Retirement is not the cliff-edge it once was, where people worked full-time for 40 years, then stopped working altogether, overnight.
Peter Shelton, aged 70, describes himself as partially retired. Like an increasing number of pensioners, Shelton does a few days consultancy work a month which he says helps “keep the little grey cells working”.
Rather than buy an annuity, Shelton has taken advantage of pension freedoms, choosing to stay invested his pension.
Whilst his SIPP portfolio is professional managed, he manages his own substantial ISA, which he runs through the Selftrade platform.
He says: “I invest in a mix of direct shareholdings, investment trusts and a few ETFs. I have a number of core holdings, but I do try to trade some a bit more actively.”
Two Top Stock Picks
Unilever (ULVR) and Reckitt Benckiser Group (RB.) have been two of the core holdings within his portfolio, and have deliver solid returns in recent years.
Both these companies sell a range of consumer products. Anglo-Dutch conglomerate Unilever is well known for its food brands, including Hellmann’s, Knorr and Ben & Jerry’s; as well as its soap and washing products, such as Sunsilk and Surf.
The company has a four-star rating from Morningstar analysts, meaning it is trading below its fair value. Over the past five years it has delivered annualised returns of 9.9% to shareholders. Morningstar says it has a wide economic moat, thanks to the “entrenchment” of many of its premium brands in their established markets.
Reckitt Benckiser operates in the consumer health and hygiene sector, and its products include Calgon, Lysol and Finish. It has a five-star rating from Morningstar analysts, meaning it is significantly undervalued.
Reckitt Benckiser’s share prices has grown strongly in recent years. Its share price rose from £45.72 at the start of 2014, to a peak of £80.17 in mid-2017, although the share price has fallen back since then.
Morningstar analyst, Philip Gorman, points out that 2017 wasn’t the best year for the company.

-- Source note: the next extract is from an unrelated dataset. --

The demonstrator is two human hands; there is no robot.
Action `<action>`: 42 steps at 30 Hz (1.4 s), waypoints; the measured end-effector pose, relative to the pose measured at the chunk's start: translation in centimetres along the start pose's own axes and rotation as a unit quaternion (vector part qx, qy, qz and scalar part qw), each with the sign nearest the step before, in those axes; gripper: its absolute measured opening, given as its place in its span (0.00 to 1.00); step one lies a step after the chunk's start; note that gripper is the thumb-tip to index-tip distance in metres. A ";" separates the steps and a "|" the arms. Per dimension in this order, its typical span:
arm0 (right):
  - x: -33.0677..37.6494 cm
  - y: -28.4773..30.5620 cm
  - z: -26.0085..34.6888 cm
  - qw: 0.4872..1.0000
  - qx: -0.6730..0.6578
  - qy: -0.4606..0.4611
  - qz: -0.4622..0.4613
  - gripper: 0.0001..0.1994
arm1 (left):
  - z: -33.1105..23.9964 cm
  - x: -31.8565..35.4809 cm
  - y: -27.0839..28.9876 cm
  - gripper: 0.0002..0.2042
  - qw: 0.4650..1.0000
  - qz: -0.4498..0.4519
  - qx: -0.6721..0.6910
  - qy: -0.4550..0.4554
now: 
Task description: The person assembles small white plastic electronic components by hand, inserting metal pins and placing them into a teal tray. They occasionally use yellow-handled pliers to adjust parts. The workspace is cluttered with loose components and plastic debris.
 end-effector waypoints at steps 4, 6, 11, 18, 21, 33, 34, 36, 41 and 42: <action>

But he adds: “Although it is far from firing on all cylinders, the core business appears to be stabilising.”
He adds: “With a portfolio that is increasingly skewed to businesses with pricing power, a key reason for our wide moat rating, we think Reckitt Benckiser has a better chance than most in its peer group of reigniting organic growth.”
Morningstar equity analysts’ current fair value estimate for the stock is £74.00.
Selling Stocks on Poor Fundamentals
Shelton previously worked full time within financial services, and enjoys keeping track of company results, share price movements and other financial data that helps him decide when to buy or sell shares.
Not surprisingly he makes good use of tax-efficient wrappers such as ISAs and pensions. He says: “With ISAs you can take income, or cash in small amounts of capital without paying income tax. This gives additional flexibility.”
While Unilever and Reckitt have been long-term holdings, he has traded other shares more actively. He held Royal Dutch Shell (RDSB) for a number of years, but sold out of this holding when the oil price started for fall, back in 2014. He subsequently bought back into Shell when the oil price stabilised.
Shell has a four-star rating from Morningstar equity analysts, meaning it is trading below its fair value estimate of £27.50. However, Morningstar analysts say this oil giant has no economic moat, meaning it remains vulnerable to competitors.
Morningstar analyst Allen Good says: “In our view, Royal Dutch Shell does not earn an economic moat because its asset base is not capable of delivering sustainable excess returns at our long-term oil price assumption of $60 per barrel.”
Using Closed-end Funds for Property Investing
Shelton uses closed-end funds for his property allocation, preferring their structure for investing in less liquid assets.
He says: “With open-ended vehicle there is the issue of the funds closing, leaving investors’ money trapped. This has happened at least four times during my working life. Once is too much, so I tend to invest via closed-end structures for property-linked investments now.”
An investment trust only issues a fixed number of shares. If there is a sell-off of the underlying assets, the managers of the trust are not forced to sell assets to meet redemptions.
If there are more sellers than buyers, then the price of the investment trust shares will fall, and the trust will move to a discount relative to the net asset value of the fund.
Shelton invests in a range of property investment trusts including F&C UK Real Estate Investment Trust (FCRE), which invests in UK based commercial property. This trust has delivered annualised returns of 11.32% over the past five years.
He also invests in more specialist property holdings, including shares in MedicX (MXF). This investment trust invests in a portfolio of healthcare properties, including GP surgeries and clinics.
Shelton points out that there have been periods of volatility in the commercial property market, but says returns depend very much on the type of property these trusts hold.
For example, while retail properties in traditional high street may have struggled, those focusing on out of town shopping areas have performed better.
He explains: “One of the main risks is rental void from a property standing empty, so the investors aren’t getting any income. But on a GP surgery there is clearly a reliable and steady income stream.”
Shelton also has international exposure through investment trusts such as Phoenix Spree Deutschland (PSDL) which invests into a wide range of residential property in German cities.